Explanation

Why a C core

Escaping and unescaping sit on hot paths: HTML output escaping runs on every rendered fragment, and unescaping runs on every chunk of text an HTML parser emits. turbohtml implements both in C so they run several times faster than an equivalent pure-Python implementation, with no change in behavior.

Measured with pyperf on CPython 3.14 (a release build, Apple M-series) against html.escape() and html.unescape(). The multi-MiB inputs stream well past the CPU caches; the book and spec cases are real documents (Project Gutenberg’s War and Peace, the WHATWG HTML spec source) referenced as git submodules. Reproduce with tox -e bench:

operation

input

turbohtml

stdlib

speedup

escape

tiny plain (64 B)

0.04 µs

0.11 µs

2.9x

escape

medium markup (4 KiB)

2.38 µs

8.09 µs

3.4x

escape

no-op prose (4 MiB)

0.12 ms

2.66 ms

22.2x

escape

book text (3 MiB)

0.72 ms

2.80 ms

3.9x

escape

book HTML (4 MiB)

1.35 ms

4.88 ms

3.6x

escape

spec HTML, dense (4 MiB)

5.27 ms

13.3 ms

2.5x

escape

UCS-2 plain (4 MiB)

0.74 ms

2.60 ms

3.5x

escape

UCS-2 markup (4 MiB)

3.44 ms

11.5 ms

3.3x

escape

UCS-4 plain (4 MiB)

0.97 ms

5.58 ms

5.8x

escape

UCS-4 markup (4 MiB)

4.08 ms

20.3 ms

5.0x

unescape

tiny plain (64 B)

0.02 µs

0.03 µs

1.3x

unescape

medium dense refs (4 KiB)

8.57 µs

72.5 µs

8.5x

unescape

numeric refs (4 KiB)

5.24 µs

81.1 µs

15.5x

unescape

book HTML, real refs (4 MiB)

2.80 ms

8.96 ms

3.2x

unescape

escaped book HTML (5 MiB)

2.10 ms

21.2 ms

10.1x

unescape

dense refs (4 MiB)

10.4 ms

78.5 ms

7.6x

unescape

UCS-2 refs (4 MiB)

2.78 ms

19.4 ms

7.0x

escape gains the most on text that needs little escaping (the SIMD scan classifies sixteen bytes at a time and copies clean stretches wholesale); unescape gains the most on entity-heavy input, where the standard library pays a Python call per match. The gap is narrowest on tiny strings, where call overhead dominates, and on special-dense markup, where both sides spend their time writing replacements. Numbers vary with input and hardware; reproduce them with tox -e bench.

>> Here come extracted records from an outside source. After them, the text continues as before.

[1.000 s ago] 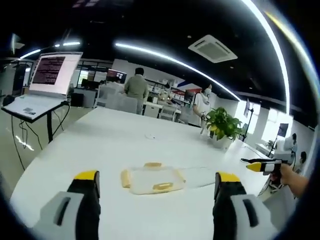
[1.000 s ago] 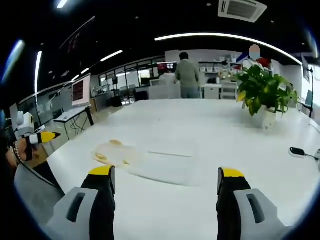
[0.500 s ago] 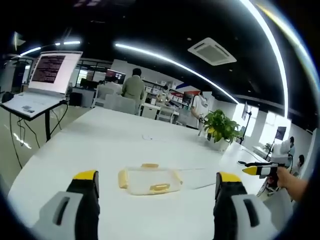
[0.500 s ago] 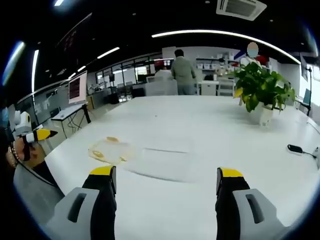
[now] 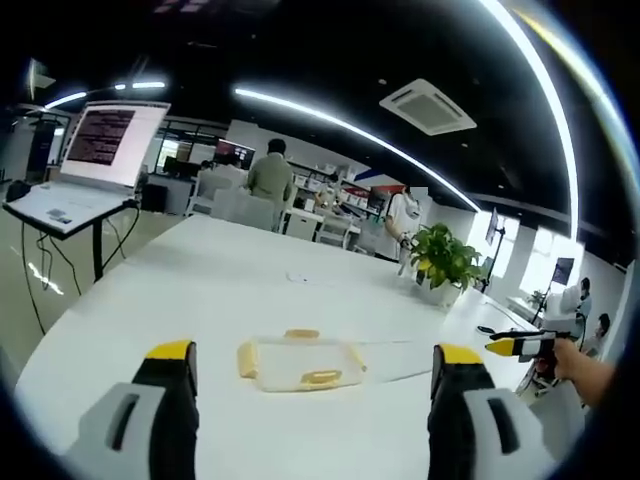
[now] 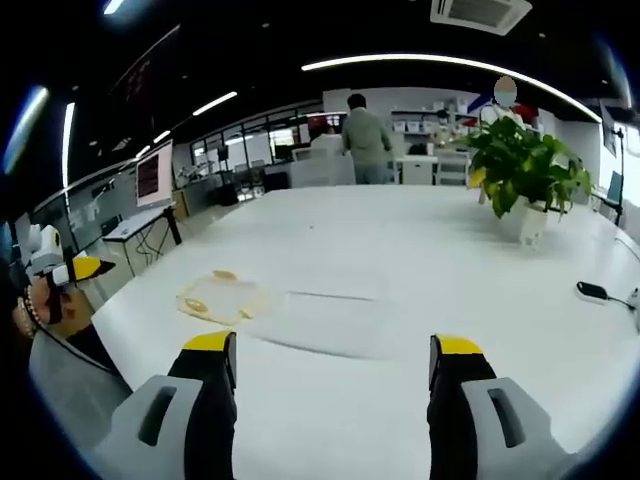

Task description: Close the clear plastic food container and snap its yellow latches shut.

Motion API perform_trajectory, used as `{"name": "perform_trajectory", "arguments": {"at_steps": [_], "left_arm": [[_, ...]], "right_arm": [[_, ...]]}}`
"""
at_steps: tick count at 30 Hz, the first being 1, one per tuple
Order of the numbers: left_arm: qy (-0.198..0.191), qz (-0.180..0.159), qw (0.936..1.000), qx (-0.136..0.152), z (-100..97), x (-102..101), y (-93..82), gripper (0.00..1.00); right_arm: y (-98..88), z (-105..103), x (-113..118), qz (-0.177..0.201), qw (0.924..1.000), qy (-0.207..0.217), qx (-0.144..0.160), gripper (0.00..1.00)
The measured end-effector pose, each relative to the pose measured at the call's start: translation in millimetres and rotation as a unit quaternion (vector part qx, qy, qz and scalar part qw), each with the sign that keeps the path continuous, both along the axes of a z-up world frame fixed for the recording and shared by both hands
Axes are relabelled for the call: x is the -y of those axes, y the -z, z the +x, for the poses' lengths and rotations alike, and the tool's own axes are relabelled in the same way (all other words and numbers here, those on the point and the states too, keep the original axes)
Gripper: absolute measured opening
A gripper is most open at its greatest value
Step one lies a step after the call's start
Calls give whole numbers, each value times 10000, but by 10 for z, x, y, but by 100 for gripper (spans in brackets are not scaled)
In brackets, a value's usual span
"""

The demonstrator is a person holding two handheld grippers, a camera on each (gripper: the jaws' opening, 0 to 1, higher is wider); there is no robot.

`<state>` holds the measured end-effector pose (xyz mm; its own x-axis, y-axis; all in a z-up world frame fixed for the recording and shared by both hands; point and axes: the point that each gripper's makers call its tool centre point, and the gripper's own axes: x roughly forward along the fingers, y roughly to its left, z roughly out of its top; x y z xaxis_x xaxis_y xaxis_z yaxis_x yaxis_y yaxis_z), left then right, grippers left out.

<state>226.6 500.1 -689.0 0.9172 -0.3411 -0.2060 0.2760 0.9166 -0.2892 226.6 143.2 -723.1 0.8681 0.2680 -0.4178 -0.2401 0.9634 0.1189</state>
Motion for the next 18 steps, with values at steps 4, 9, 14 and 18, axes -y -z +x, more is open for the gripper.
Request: {"name": "perform_trajectory", "arguments": {"at_steps": [4, 9, 14, 18], "left_arm": [[-20, 10, 10000, -31, -5, -8, 9, 96], [-25, 18, 10000, -73, -9, -11, 21, 96], [-60, -20, 10000, -55, -5, -25, 8, 96], [-39, -27, 9999, -122, 0, -13, 24, 95]], "right_arm": [[-5, -8, 20, 23, 10000, 52, 1, 77], [7, -13, 15, 33, 10000, 40, -38, 76], [8, -10, 12, 6, 10000, 30, -46, 76], [74, -14, 33, -36, 9998, 26, -193, 75]]}}
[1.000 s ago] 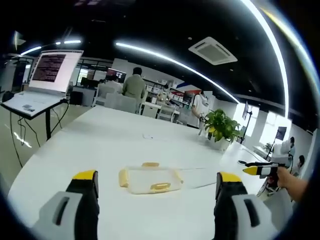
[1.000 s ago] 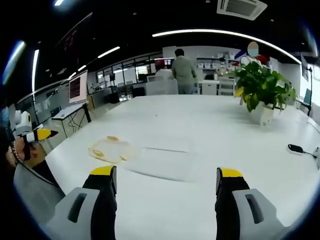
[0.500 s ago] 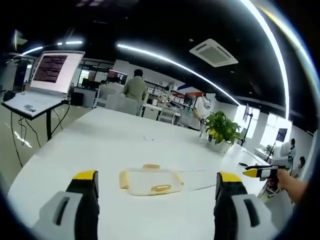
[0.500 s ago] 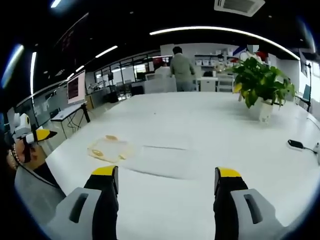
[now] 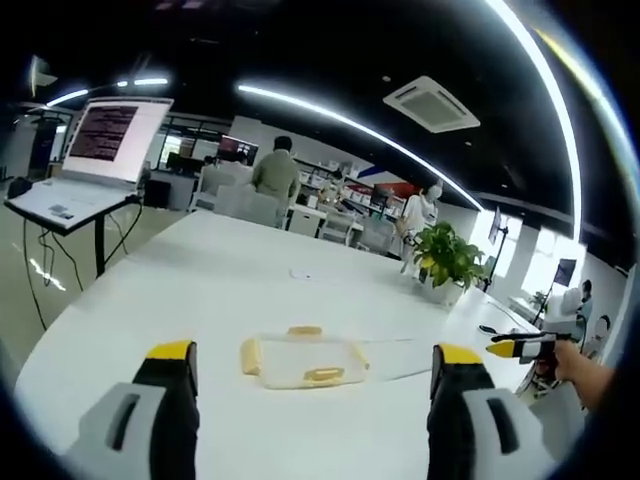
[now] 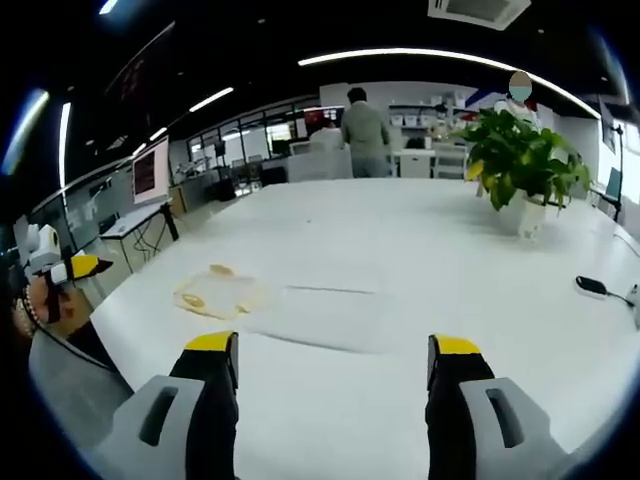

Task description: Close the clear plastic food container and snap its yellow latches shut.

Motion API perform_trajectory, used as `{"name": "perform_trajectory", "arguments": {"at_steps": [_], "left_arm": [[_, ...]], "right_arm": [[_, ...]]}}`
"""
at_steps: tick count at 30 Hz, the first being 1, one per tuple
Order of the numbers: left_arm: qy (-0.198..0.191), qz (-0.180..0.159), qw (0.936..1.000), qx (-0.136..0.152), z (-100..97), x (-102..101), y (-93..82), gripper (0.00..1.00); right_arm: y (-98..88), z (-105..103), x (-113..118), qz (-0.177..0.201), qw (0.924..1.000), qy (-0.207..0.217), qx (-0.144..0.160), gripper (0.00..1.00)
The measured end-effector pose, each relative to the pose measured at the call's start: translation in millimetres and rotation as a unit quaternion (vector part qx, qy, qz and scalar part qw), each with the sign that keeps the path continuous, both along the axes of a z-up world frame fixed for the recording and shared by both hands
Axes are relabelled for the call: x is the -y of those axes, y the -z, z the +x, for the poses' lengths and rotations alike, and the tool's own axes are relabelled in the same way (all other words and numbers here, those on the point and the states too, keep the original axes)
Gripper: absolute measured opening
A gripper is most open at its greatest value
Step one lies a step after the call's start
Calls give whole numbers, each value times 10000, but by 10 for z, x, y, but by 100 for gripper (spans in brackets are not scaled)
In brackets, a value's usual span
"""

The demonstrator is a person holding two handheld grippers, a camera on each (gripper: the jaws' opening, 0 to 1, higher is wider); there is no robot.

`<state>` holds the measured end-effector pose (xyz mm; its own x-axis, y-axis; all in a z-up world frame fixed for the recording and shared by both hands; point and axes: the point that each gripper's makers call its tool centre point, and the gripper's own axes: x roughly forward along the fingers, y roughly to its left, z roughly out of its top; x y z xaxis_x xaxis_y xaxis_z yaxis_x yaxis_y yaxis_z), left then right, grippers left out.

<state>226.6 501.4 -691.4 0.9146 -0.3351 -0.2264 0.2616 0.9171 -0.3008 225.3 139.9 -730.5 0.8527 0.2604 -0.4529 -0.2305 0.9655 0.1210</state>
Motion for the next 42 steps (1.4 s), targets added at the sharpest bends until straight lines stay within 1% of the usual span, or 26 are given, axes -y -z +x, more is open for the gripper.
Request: {"name": "perform_trajectory", "arguments": {"at_steps": [3, 4, 8, 11, 13, 16, 17, 20, 23, 25, 26, 28, 29, 30, 32, 33, 34, 35, 36, 37, 39, 40, 41, 42], "left_arm": [[-25, 25, 10000, 22, 9, -12, -9, 95], [-28, 17, 10000, 20, 10, -14, -9, 95], [-26, 28, 10000, -10, 16, -15, 0, 94], [-15, 38, 10000, 5, 27, -12, -12, 94], [-7, 102, 9999, -1, 37, -12, -13, 94], [40, 156, 9999, 24, 54, 6, -23, 94], [45, 161, 9999, 21, 56, 10, -22, 94], [138, 286, 9995, -24, 72, 25, -9, 94], [82, 368, 9993, 58, 124, -37, -77, 94], [106, 381, 9992, 103, 167, -67, -126, 94], [144, 445, 9988, 135, 196, -82, -147, 94], [316, 549, 9977, 239, 231, -77, -180, 94], [336, 585, 9975, 222, 252, -103, -184, 95], [340, 638, 9971, 221, 269, -127, -187, 94], [349, 771, 9962, 228, 318, -200, -199, 94], [416, 932, 9946, 184, 346, -242, -182, 93], [507, 1126, 9923, 84, 358, -274, -144, 92], [515, 1302, 9901, 30, 381, -317, -125, 92], [506, 1536, 9868, 65, 427, -374, -129, 92], [496, 1647, 9850, 93, 456, -406, -138, 92], [588, 1727, 9832, 83, 508, -428, -146, 91], [604, 1767, 9824, 76, 533, -442, -145, 89], [671, 1907, 9793, 57, 570, -459, -124, 85], [802, 2142, 9735, 16, 583, -463, -86, 79]], "right_arm": [[-10, 4, 6, 39, 10000, 28, 5, 76], [-17, 7, 8, 27, 10000, 32, 25, 76], [31, 4, -6, -20, 9999, -10, -103, 75], [19, 14, 6, -103, 9999, -8, -77, 75], [19, 15, 4, -127, 9999, -8, -81, 74], [77, 7, -20, -138, 9996, -78, -238, 74], [78, 2, -28, -153, 9995, -94, -245, 74], [64, 7, -33, -251, 9993, -134, -224, 73], [30, 6, -62, -329, 9991, -222, -176, 73], [-5, 24, -118, -435, 9981, -423, -82, 72], [-11, 42, -142, -613, 9964, -586, -26, 72], [39, 47, -149, -849, 9938, -699, -146, 71], [55, 63, -164, -988, 9918, -792, -166, 71], [50, 76, -189, -1027, 9909, -865, -139, 72], [-28, 114, -275, -946, 9899, -1055, 49, 72], [-75, 136, -319, -871, 9896, -1137, 123, 72], [-101, 153, -337, -874, 9888, -1201, 155, 72], [-142, 190, -356, -906, 9879, -1241, 231, 73], [-165, 219, -363, -951, 9872, -1250, 274, 74], [-183, 250, -374, -1018, 9858, -1295, 314, 75], [-205, 320, -403, -1134, 9831, -1393, 340, 73], [-213, 348, -420, -1151, 9822, -1443, 353, 73], [-231, 388, -467, -1147, 9803, -1560, 389, 73], [-248, 409, -510, -1140, 9785, -1659, 440, 74]]}}
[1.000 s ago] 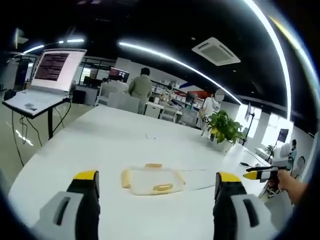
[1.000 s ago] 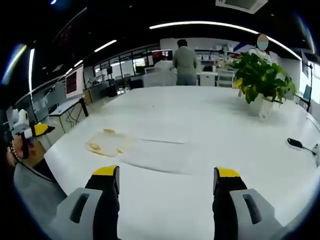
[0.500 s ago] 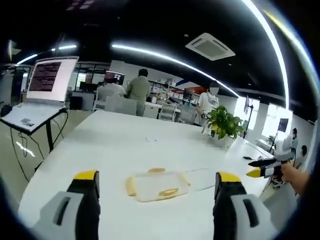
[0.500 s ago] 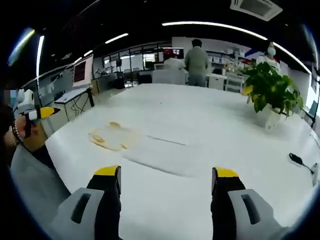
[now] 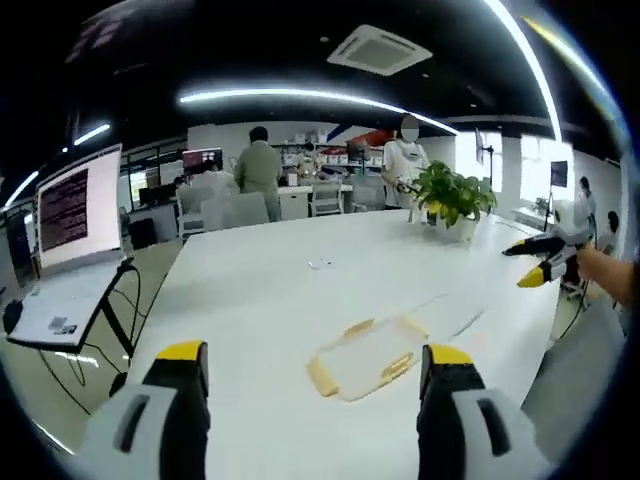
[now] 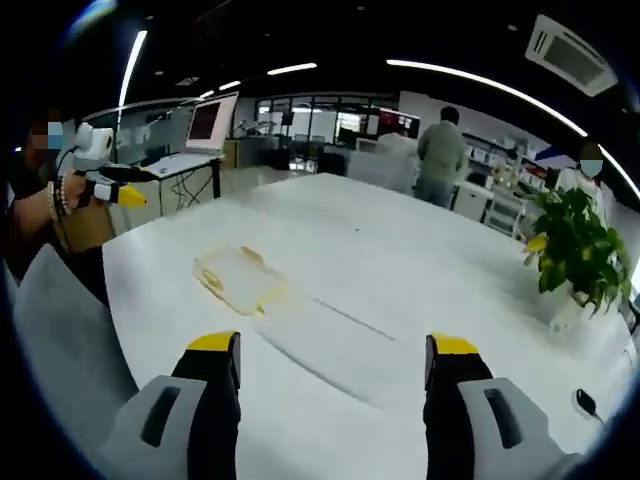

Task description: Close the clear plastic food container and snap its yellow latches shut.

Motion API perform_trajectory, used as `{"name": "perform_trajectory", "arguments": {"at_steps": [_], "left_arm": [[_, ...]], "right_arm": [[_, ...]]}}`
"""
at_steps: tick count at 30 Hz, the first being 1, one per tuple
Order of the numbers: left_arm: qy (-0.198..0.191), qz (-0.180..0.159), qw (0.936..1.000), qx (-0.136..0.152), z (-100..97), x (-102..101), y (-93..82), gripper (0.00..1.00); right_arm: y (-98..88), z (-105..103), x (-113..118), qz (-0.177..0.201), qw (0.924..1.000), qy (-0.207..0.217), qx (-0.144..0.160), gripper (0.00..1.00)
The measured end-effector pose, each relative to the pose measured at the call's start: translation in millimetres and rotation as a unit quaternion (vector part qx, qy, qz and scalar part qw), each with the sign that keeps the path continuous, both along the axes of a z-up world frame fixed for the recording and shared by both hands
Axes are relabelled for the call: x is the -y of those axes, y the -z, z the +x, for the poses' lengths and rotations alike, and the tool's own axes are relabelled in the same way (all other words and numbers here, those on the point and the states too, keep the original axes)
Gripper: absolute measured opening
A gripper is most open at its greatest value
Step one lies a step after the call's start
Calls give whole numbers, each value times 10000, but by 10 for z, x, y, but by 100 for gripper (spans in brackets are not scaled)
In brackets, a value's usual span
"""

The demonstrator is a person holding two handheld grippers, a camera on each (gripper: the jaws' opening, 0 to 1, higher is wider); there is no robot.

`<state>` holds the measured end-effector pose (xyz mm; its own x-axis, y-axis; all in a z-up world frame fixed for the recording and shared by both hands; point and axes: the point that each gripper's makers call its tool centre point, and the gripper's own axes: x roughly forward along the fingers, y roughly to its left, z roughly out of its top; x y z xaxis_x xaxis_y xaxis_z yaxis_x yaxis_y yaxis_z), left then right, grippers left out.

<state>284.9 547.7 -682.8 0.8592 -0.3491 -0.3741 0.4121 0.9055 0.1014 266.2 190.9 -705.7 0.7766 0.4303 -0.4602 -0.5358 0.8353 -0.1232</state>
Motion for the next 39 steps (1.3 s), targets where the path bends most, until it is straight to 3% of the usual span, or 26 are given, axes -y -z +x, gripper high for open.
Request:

Unlike a standard-library accelerator, turbohtml ships only the compiled implementation. PEP 399 requires a pure-Python fallback only for the standard library; as a third-party package distributing per-interpreter wheels, turbohtml has no need for one, which keeps the surface small.

Block-at-a-time scanning

escape spends most of its time confirming that a string contains nothing that needs escaping. For one-byte strings it classifies sixteen bytes at a time with SIMD (on arm64 NEON a single low-nibble table lookup plus one comparison matches all five specials at once; on x86-64 SSE2 compares per special; elsewhere a 64-bit SWAR word applies the has-zero bit trick). The sizing pass turns each comparison directly into that special’s output growth and sums the block branchlessly; the writing pass converts the comparisons into a position bitmask so clean stretches are copied wholesale and only the matched bytes are rewritten. When nothing needs escaping the input is returned unchanged. Wider (UCS-2 / UCS-4) strings — see PEP 393 for CPython’s string representations — pack four / two code points into a 64-bit SWAR word and probe all five special characters in a single pass. unescape works the same way in reverse: it hops between & occurrences (memchr on one-byte text) and bulk-copies the clean spans between references instead of inspecting every character. This needs the PyUnicode buffer API, which is why turbohtml cannot use the Limited API.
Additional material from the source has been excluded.